(ABOUT THIS TASK): Reprint the lines below as they are, minus the pictures.

(SUPPLIED MATERIAL):

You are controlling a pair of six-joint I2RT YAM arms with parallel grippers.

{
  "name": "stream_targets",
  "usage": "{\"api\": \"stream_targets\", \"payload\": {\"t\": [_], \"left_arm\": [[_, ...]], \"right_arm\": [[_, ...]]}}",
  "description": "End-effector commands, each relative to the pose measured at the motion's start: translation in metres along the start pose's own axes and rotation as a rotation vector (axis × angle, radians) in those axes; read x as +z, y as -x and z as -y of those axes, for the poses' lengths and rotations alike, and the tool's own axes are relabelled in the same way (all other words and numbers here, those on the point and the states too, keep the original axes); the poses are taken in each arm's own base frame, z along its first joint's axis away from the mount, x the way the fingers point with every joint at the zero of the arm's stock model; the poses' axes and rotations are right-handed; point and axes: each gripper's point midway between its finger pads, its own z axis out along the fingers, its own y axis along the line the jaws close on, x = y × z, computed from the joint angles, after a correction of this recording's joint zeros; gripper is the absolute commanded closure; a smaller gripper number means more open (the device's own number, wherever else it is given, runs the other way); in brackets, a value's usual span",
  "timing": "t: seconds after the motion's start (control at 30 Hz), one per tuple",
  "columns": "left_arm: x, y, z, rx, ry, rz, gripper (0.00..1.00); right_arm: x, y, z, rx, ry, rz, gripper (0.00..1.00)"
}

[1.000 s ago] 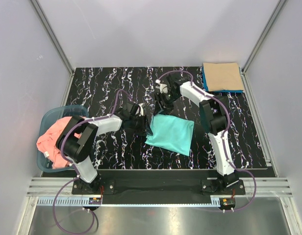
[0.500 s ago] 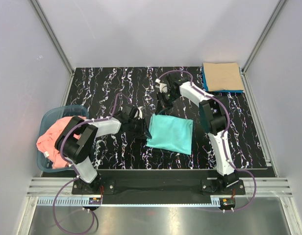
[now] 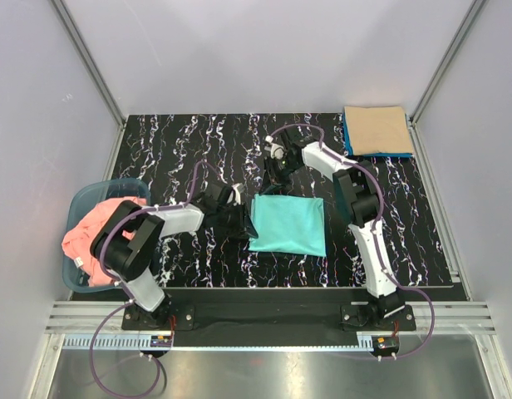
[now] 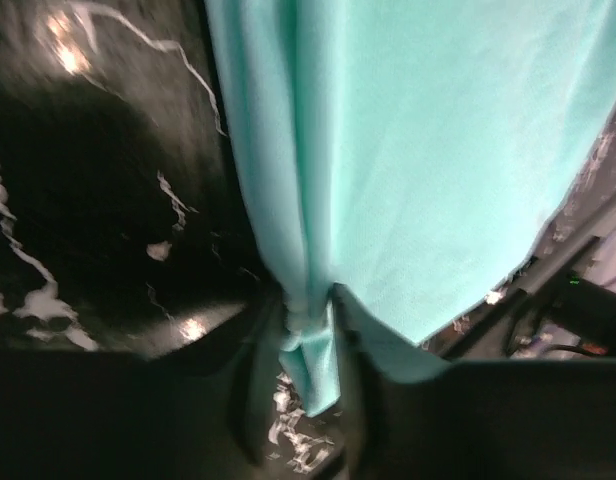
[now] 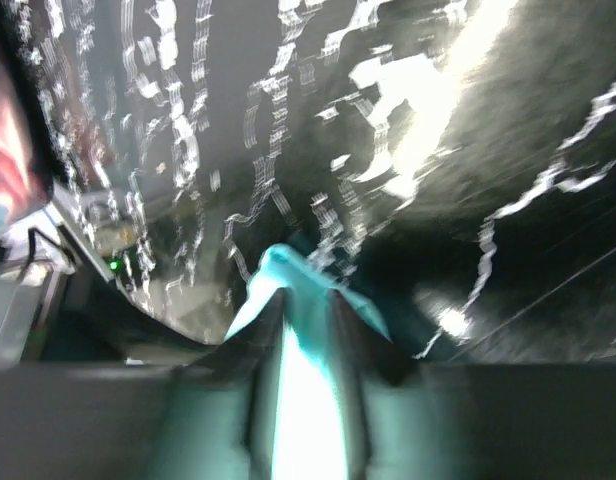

(SOLUTION TO THIS PROBLEM):
You are controlling a pair of six-joint I2RT YAM arms with parallel grippers.

{
  "name": "stream_targets",
  "usage": "{\"api\": \"stream_targets\", \"payload\": {\"t\": [_], \"left_arm\": [[_, ...]], \"right_arm\": [[_, ...]]}}",
  "description": "End-effector commands, each relative to the pose measured at the motion's start: translation in metres along the start pose's own axes and rotation as a rotation vector (axis × angle, radians) in those axes; read x as +z, y as -x and z as -y of those axes, for the poses' lengths and rotations alike, and the tool's own axes are relabelled in the same way (all other words and numbers here, those on the point and the states too, keep the original axes); the poses are taken in each arm's own base frame, z along its first joint's axis away from the mount, x the way the fingers point with every joint at the zero of the arm's stock model; the poses' axes and rotations are right-handed; point and axes: each gripper's point midway between its finger pads, its own z axis out along the fingers, its own y axis along the line the jaws close on, x = y × z, computed from the joint angles, after a correction of this recording's joint zeros; gripper is the absolute commanded closure; a smaller gripper number means more open (the device's own number, wherever else it is given, runs the other way); in brackets, a value's usual span",
  "timing": "t: seconds after the motion's start (control at 30 Hz), one per tuple",
  "columns": "left_arm: x, y, z, rx, ry, rz, gripper (0.00..1.00); right_arm: x, y, z, rx, ry, rz, gripper (0.00..1.00)"
}

[1.000 s ago] 
[0.500 s ago] 
[now] 
[now] 
[now] 

The output given is complete.